▶ Task description: Find the line below with "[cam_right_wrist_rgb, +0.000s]" and the line with "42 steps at". Output them and the lines between, exactly, but not the pictures.

▶ Data extracts:
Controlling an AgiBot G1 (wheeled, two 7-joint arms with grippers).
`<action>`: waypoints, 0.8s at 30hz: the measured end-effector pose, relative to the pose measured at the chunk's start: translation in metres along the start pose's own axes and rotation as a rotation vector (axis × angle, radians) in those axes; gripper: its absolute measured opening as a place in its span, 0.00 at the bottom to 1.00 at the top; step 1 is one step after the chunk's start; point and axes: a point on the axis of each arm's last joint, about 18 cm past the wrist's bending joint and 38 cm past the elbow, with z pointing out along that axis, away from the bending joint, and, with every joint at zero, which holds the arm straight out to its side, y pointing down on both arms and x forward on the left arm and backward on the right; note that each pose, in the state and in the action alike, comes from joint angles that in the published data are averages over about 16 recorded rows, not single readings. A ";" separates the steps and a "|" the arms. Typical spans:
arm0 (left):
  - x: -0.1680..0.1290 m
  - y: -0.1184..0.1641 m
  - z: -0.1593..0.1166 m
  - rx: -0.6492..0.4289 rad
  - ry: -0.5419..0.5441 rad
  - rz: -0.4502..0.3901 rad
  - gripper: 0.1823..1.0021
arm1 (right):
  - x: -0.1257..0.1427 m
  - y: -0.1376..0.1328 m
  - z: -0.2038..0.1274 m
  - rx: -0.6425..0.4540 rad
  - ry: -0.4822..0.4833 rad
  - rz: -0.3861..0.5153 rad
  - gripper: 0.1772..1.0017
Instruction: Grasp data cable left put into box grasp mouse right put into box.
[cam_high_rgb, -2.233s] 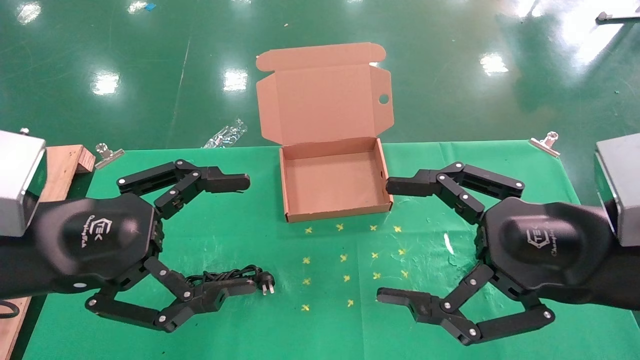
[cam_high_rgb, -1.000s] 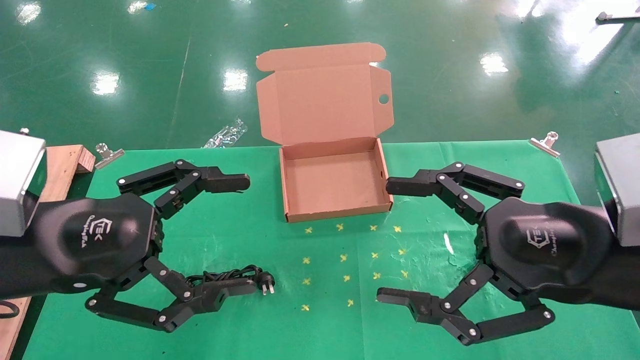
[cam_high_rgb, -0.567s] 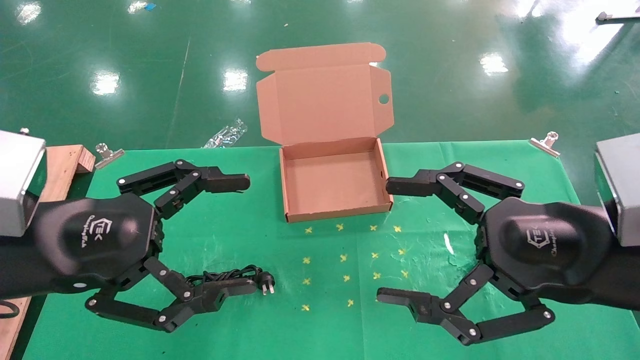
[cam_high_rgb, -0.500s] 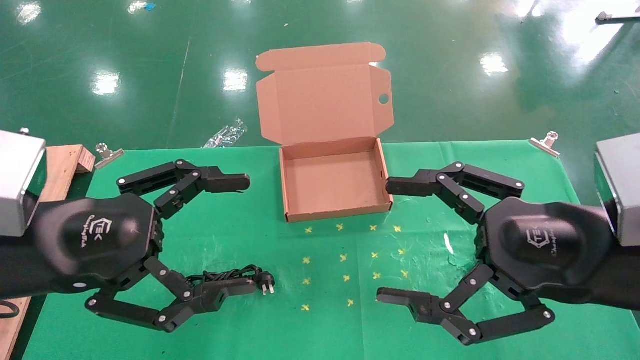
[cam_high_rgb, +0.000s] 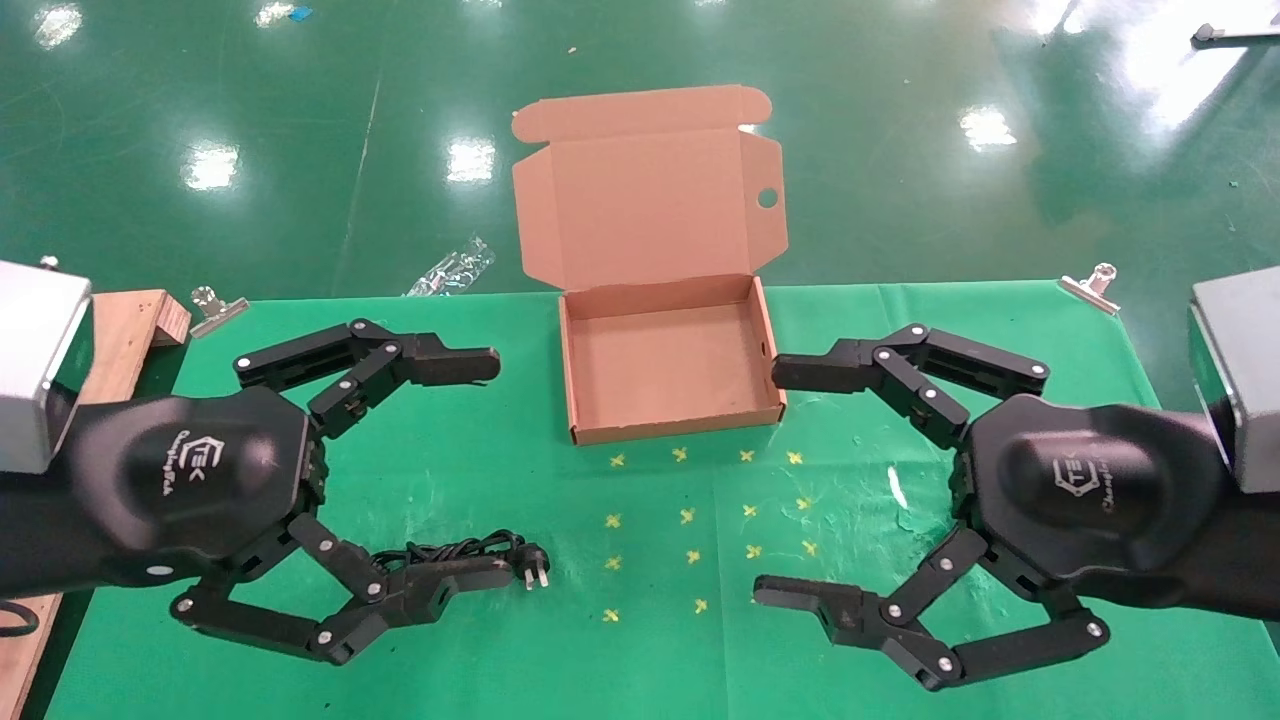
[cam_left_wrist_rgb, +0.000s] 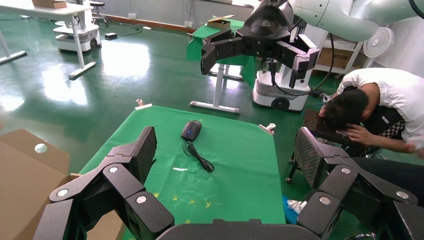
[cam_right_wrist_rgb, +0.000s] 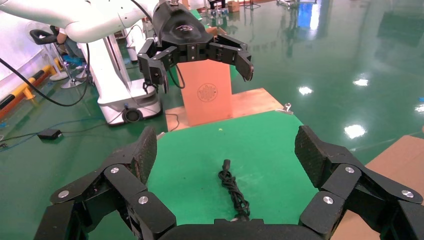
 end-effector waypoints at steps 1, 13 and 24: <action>0.000 0.000 0.000 -0.003 0.001 0.002 1.00 | 0.000 0.001 0.000 -0.002 0.001 0.001 1.00; 0.000 0.067 0.004 -0.372 0.028 0.133 1.00 | -0.008 0.044 -0.020 -0.239 0.038 0.057 1.00; -0.032 0.163 0.018 -0.852 0.002 0.275 1.00 | -0.015 0.085 -0.042 -0.466 0.085 0.104 1.00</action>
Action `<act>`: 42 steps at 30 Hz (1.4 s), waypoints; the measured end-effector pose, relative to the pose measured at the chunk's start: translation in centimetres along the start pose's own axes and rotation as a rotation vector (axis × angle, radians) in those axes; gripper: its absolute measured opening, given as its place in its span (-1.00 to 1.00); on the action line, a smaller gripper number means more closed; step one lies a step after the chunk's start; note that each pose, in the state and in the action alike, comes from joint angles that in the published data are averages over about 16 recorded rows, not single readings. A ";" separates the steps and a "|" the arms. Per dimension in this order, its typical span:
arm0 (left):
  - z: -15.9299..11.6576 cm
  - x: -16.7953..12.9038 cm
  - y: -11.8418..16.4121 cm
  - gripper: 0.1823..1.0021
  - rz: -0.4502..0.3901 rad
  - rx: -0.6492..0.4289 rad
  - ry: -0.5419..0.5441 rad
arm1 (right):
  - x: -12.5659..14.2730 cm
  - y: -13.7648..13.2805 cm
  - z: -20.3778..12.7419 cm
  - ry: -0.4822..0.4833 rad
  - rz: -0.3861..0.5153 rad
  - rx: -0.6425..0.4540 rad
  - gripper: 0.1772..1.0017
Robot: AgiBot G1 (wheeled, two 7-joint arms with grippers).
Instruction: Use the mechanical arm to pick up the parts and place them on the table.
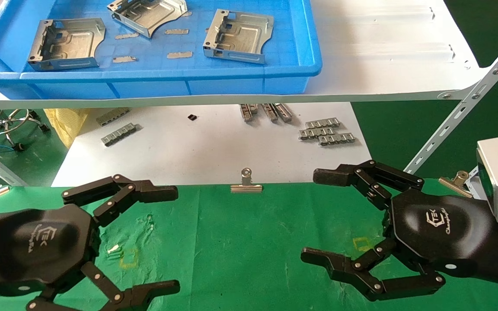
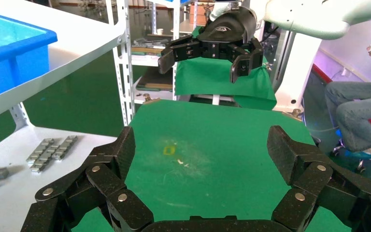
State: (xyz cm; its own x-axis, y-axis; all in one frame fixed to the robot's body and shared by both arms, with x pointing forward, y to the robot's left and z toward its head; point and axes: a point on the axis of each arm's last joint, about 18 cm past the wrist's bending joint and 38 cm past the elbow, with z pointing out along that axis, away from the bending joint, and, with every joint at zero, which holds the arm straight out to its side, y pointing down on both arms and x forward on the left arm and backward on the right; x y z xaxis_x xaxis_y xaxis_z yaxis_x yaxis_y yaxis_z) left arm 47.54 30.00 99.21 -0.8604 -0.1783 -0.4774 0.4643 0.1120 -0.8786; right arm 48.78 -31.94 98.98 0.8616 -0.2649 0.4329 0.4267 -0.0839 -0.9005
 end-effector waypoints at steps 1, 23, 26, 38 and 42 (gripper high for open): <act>0.0 0.0 0.0 1.00 0.000 0.000 0.000 | 0.0 0.0 0.0 0.000 0.000 0.000 1.00; 0.0 0.0 0.0 1.00 0.000 0.000 0.000 | 0.0 0.0 0.0 0.000 0.000 0.000 0.68; 0.0 0.0 0.0 1.00 0.000 0.000 0.000 | 0.0 0.0 0.0 0.000 0.000 0.000 0.56; 0.0 0.0 0.0 1.00 0.001 0.001 -0.002 | 0.0 0.0 0.0 0.000 0.000 0.000 -0.10; 0.0 -0.6 -0.1 1.00 -0.003 0.009 -0.021 | 0.0 0.0 0.0 0.000 0.000 0.000 -0.32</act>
State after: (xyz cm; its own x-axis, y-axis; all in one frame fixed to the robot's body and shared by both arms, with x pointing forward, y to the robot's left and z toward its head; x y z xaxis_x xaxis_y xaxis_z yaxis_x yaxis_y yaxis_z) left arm 48.03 30.12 99.56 -0.8573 -0.1986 -0.4750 0.4637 0.1031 -0.8800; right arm 48.78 -31.94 98.98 0.8616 -0.2650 0.4329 0.4267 -0.0839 -0.9005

▶ Exercise output:
[cam_right_wrist_rgb, +0.000s] 
 end-effector waypoints at steps 1, 13 and 24: <action>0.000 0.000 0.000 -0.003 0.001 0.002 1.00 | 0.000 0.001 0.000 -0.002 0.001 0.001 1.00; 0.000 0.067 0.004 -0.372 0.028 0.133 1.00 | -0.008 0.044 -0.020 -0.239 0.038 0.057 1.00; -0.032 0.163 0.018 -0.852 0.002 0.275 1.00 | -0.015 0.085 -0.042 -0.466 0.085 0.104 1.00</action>
Action `<act>`: 42 steps at 30 Hz (1.4 s), waypoints; the measured end-effector pose, relative to the pose measured at the chunk's start: translation in centimetres along the start pose's own axes and rotation as a rotation vector (axis × angle, radians) in those axes; gripper: its absolute measured opening, given as its place in its span (-1.00 to 1.00); on the action line, a smaller gripper number means more closed; step one lies a step after the chunk's start; note that each pose, in the state and in the action alike, comes from joint angles that in the published data are averages over about 16 recorded rows, not single readings. A ";" separates the steps and a "|" the arms. Per dimension in this order, its typical span:

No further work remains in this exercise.